View attachment 43068

Using Mathematica to solve the network, I get this result (Mathematica uses a special symbol to represent sqrt[-1]):

View attachment 43069

View attachment 43070

The voltage at node 2 is essentially zero; those values are just left over round off error.

Could this possibly be correct? Since the exam was a week ago, has the instructor given the result since then?

The revision of the exam with the professor is set for the 25th, i'll tell you if the results are right by then... Honesltly I didn't get perfectly how you solved the exercise since i never seen your method, yet if it's right, results must be the same...

 

[mandiatutti]

This is how i would manually solve it... and the result is also kinda nice...
I used a phasor transformation for the data...

 

[The Electrician]

I didn't realize that this was a take-home exam. I thought you had already taken it as an exam in class, so I shouldn't have given you a complete solution right away. Sorry. However, you have shown some work so I don't feel too bad!

You have made a mistake somewhere in your work. Here's another solution that doesn't use any fancy network solving methods--just plain old Ohm's law. Eliminate R1 and C1.

 

[The Electrician]

I've had a look at your work. It's difficult to follow because some of the subscripts are blurry, but the main problem I see is your calculation of Iz. You got a numerical value, but how can that be when you don't know the value of Z yet? Also, it looks like you're using the current divider rule, but you haven't used it correctly if that's what it is.

 

[(*steve*)]

I didn't realize that this was a take-home exam. I thought you had already taken it as an exam in class,

And hence the rules about not giving answers.

It seems you've just been fooled into doing this person's homework.

This sort of thing makes me want to identify the school the person attends and give them a heads-up about unethical student behaviour.

 

[The Electrician]

And hence the rules about not giving answers.

It seems you've just been fooled into doing this person's homework.

This sort of thing makes me want to identify the school the person attends and give them a heads-up about unethical student behaviour.

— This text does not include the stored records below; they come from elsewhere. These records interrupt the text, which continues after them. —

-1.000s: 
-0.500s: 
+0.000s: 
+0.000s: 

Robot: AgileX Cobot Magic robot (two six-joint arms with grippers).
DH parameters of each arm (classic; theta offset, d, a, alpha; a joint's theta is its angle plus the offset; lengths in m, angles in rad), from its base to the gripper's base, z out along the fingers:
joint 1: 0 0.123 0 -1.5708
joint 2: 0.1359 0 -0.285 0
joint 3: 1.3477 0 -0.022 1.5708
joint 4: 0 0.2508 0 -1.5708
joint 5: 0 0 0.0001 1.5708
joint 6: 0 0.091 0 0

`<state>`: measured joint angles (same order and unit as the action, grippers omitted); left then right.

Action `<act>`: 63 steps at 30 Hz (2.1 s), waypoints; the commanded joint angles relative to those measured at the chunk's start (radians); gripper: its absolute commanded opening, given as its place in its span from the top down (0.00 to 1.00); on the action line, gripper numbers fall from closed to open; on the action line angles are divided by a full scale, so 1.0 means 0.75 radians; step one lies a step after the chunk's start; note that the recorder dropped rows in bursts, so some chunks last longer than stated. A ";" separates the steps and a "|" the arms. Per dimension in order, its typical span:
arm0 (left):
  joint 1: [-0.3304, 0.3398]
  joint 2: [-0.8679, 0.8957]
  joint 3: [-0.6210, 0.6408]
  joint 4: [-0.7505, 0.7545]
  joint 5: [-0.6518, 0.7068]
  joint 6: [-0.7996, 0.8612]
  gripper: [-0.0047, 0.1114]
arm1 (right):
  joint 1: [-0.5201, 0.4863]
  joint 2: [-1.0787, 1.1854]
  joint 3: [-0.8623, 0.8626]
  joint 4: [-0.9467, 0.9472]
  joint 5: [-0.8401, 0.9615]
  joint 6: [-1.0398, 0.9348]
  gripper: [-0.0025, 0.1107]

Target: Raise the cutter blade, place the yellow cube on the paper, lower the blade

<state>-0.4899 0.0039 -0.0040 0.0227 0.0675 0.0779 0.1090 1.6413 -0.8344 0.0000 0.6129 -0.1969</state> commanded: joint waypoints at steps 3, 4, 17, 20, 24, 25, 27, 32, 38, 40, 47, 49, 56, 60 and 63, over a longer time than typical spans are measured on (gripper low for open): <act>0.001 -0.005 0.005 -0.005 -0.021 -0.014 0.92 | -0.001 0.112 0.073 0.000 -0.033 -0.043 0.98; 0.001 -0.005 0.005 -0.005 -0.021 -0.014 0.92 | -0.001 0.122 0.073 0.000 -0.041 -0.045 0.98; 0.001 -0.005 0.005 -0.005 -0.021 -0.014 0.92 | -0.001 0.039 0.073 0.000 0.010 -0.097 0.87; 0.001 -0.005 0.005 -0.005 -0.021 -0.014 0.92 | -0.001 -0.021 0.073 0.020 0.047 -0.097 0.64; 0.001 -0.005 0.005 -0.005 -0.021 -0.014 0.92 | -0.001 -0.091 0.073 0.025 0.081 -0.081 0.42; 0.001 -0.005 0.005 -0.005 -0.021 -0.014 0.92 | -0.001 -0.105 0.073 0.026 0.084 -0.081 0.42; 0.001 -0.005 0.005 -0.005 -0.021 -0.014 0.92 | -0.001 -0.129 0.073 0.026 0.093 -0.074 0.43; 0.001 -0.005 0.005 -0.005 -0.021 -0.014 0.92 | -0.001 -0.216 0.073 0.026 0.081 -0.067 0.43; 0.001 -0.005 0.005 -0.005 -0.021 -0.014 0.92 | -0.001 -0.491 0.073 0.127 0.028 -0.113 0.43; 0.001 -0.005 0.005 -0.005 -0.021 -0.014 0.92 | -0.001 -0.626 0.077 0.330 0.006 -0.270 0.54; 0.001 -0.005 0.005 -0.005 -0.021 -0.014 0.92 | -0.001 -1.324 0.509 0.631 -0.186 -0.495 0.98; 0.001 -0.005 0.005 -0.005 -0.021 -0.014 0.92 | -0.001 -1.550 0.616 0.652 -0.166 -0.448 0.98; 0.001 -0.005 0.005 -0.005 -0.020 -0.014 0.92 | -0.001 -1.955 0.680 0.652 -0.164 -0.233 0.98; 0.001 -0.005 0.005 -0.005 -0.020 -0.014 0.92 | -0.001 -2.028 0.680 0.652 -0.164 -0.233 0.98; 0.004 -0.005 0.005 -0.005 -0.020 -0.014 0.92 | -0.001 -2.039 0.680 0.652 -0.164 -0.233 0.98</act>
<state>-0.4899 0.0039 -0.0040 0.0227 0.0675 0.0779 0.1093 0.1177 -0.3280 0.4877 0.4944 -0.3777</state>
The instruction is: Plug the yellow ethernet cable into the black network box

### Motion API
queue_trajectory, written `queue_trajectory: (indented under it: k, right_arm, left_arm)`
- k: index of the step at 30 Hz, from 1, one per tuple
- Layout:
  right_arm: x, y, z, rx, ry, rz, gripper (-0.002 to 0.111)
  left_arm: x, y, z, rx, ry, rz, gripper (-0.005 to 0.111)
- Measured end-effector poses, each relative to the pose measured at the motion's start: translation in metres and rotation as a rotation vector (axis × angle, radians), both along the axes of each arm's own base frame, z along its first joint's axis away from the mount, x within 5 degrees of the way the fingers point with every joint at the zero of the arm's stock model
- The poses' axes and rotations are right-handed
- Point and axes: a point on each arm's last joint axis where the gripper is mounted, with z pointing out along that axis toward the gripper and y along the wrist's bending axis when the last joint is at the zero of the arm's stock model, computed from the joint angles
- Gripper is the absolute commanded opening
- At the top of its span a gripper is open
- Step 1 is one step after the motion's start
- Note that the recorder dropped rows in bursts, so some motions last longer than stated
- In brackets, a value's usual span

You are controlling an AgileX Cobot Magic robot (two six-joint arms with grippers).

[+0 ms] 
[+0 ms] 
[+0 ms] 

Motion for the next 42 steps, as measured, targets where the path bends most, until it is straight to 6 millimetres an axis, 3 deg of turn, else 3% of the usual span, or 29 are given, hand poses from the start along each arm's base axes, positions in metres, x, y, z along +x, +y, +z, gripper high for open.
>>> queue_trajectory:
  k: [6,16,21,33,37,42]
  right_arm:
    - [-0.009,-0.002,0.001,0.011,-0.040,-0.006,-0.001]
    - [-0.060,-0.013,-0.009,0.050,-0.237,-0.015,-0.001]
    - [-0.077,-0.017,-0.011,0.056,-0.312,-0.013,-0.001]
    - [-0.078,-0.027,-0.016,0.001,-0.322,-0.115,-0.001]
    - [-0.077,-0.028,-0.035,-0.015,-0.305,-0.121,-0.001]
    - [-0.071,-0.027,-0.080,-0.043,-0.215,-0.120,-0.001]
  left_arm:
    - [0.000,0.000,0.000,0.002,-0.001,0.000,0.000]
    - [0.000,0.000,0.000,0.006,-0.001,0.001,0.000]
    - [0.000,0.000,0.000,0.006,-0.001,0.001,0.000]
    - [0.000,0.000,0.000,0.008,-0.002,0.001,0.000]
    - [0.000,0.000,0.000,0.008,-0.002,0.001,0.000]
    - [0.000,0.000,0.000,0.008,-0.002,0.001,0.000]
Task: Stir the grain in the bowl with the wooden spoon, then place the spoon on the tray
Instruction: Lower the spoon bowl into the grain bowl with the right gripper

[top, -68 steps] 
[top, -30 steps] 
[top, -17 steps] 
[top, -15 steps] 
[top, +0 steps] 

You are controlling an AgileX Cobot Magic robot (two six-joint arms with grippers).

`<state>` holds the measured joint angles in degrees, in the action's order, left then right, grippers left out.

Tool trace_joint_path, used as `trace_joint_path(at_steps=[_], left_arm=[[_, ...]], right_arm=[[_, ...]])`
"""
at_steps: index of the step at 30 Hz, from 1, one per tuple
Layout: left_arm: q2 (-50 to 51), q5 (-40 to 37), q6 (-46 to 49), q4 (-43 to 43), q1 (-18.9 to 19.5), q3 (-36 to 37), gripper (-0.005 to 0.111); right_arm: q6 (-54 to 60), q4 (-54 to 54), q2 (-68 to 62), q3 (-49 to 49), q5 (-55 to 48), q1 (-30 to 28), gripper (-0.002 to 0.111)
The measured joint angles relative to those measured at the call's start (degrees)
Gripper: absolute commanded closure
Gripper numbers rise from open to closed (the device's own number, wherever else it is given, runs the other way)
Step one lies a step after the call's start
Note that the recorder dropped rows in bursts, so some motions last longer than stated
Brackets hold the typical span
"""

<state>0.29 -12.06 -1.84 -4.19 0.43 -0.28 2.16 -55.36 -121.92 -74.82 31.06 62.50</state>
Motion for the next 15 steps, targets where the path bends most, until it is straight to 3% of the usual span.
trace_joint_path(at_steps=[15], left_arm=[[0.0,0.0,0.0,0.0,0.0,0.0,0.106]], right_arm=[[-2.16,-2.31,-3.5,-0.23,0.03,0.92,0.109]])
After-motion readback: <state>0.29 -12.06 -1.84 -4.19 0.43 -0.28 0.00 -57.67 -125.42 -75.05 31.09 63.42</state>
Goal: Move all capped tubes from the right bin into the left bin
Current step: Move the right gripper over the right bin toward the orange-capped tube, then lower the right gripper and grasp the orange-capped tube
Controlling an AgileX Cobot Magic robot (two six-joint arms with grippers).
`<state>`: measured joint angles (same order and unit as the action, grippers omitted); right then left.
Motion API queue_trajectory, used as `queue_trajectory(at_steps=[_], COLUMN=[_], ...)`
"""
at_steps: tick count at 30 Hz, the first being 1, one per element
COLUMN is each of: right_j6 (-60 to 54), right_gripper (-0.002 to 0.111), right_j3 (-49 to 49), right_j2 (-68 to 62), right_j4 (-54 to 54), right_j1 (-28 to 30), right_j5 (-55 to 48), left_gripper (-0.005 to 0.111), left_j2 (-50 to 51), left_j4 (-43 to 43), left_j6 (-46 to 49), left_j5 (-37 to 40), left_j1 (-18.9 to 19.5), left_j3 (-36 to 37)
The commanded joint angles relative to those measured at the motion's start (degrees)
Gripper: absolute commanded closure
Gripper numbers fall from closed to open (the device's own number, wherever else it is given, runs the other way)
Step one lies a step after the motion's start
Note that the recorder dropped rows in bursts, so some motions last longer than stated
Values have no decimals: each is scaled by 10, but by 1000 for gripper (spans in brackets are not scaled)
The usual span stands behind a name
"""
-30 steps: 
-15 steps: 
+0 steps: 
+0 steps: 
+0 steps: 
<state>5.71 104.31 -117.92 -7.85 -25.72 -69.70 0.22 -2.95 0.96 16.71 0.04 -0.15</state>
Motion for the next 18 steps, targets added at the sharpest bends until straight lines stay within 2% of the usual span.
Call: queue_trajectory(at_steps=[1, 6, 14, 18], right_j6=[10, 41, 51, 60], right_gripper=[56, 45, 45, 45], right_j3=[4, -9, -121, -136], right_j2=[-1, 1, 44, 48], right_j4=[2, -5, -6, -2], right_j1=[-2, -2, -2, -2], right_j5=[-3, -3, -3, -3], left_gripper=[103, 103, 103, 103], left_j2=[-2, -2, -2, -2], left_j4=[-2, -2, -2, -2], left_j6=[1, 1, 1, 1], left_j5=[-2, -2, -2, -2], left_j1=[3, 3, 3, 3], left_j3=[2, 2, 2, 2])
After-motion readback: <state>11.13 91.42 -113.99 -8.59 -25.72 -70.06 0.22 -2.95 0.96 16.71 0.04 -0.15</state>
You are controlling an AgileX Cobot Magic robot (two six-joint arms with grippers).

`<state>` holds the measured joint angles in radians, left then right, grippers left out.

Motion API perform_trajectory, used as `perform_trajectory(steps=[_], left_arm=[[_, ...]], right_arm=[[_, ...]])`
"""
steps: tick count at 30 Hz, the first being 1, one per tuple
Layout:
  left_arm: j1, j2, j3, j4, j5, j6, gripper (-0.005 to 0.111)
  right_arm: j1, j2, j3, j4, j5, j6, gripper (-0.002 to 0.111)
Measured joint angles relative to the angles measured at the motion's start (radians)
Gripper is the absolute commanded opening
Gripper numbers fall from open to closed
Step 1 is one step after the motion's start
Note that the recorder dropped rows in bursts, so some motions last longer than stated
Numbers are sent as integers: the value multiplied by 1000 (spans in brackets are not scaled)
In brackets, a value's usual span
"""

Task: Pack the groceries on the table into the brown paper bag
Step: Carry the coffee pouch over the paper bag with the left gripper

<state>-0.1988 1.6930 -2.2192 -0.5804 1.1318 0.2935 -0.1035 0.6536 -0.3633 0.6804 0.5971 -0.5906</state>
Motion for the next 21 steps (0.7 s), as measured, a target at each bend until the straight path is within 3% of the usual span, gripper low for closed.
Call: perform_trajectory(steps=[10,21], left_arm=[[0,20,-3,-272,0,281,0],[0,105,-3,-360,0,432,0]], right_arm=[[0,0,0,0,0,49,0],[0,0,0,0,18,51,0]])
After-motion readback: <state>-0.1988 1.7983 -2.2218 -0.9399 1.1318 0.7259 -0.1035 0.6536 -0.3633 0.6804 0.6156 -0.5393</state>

First thing he said in the first post was "I took an exam last week.", but English is not his native tongue. Maybe he meant to say "I took home an exam last week."

I had the impression that the exam was over, he hadn't done well on this problem, and was looking for some followup to improve his understanding. My bad.

I did note that the OP had posted some work he has done, and it comes close to being right, so I don't think this guy is a total flake.

 

[The Electrician]

This is how i would manually solve it... and the result is also kinda nice... View attachment 43083
I used a phasor transformation for the data...

Do you see what you did wrong where you show an expression for Iz?

 

[The Electrician]

Looking back at the last thing he said in post #1, "Please help me i'm litterally desperate", that should have been a clue to me that this was a take-home exam.

 

[Laplace]

I did note that the OP had posted some work he has done, and it comes close to being right, so I don't think this guy is a total flake.

I think the OP has the right numerical answer (although I'm having trouble following how he got it.) I did the simple voltage divider approach, but since it should not matter from which direction the voltage division is done, I did it both ways (Eqns 2 & 4) to ensure the answer was the same both ways. MAPLE worksheet attached.